## Assignment
For the data below, please report each line where the word "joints" is found.
*** Opening of Given records ***
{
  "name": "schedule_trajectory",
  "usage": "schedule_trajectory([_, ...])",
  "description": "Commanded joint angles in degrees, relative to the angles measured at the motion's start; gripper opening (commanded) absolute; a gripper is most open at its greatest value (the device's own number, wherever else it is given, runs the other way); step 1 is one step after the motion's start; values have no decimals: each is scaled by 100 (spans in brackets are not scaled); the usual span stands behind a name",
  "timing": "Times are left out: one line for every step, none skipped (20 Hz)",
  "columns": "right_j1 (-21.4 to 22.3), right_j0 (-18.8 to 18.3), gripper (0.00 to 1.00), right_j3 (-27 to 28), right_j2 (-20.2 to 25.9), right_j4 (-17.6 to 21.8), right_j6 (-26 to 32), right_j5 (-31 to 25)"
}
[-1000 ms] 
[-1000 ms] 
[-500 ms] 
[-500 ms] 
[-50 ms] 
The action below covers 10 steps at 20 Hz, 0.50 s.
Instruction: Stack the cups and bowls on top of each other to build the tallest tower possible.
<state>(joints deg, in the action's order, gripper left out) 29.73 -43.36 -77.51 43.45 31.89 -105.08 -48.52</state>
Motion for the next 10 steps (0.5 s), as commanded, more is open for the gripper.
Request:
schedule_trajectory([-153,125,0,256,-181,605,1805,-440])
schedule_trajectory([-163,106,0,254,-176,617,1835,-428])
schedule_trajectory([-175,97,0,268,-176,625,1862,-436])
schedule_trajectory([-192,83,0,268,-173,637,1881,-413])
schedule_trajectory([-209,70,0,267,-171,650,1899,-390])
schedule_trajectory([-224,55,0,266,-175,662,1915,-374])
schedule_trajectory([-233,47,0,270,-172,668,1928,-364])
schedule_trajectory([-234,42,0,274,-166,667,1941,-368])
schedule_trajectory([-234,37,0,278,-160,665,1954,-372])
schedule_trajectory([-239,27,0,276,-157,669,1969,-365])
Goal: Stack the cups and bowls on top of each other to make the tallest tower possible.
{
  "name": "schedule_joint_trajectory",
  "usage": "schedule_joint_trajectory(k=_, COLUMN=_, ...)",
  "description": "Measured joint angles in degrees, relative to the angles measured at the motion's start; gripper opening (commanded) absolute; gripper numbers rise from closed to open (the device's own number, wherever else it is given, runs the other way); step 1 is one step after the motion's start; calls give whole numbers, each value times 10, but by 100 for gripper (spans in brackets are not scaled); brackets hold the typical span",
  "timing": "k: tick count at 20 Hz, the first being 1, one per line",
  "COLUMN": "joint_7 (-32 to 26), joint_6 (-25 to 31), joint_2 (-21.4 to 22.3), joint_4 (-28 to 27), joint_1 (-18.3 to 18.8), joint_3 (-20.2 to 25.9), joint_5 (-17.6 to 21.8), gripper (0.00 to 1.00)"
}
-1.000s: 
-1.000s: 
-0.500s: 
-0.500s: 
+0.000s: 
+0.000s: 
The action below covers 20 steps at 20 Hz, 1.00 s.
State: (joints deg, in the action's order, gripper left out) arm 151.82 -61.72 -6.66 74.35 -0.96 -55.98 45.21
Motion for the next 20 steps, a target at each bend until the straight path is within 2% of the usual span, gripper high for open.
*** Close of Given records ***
## Exercise response
<state>(joints deg, in the action's order, gripper left out) 29.73 -43.36 -77.51 43.45 31.89 -105.08 -48.52</state>
State: (joints deg, in the action's order, gripper left out) arm 151.82 -61.72 -6.66 74.35 -0.96 -55.98 45.21

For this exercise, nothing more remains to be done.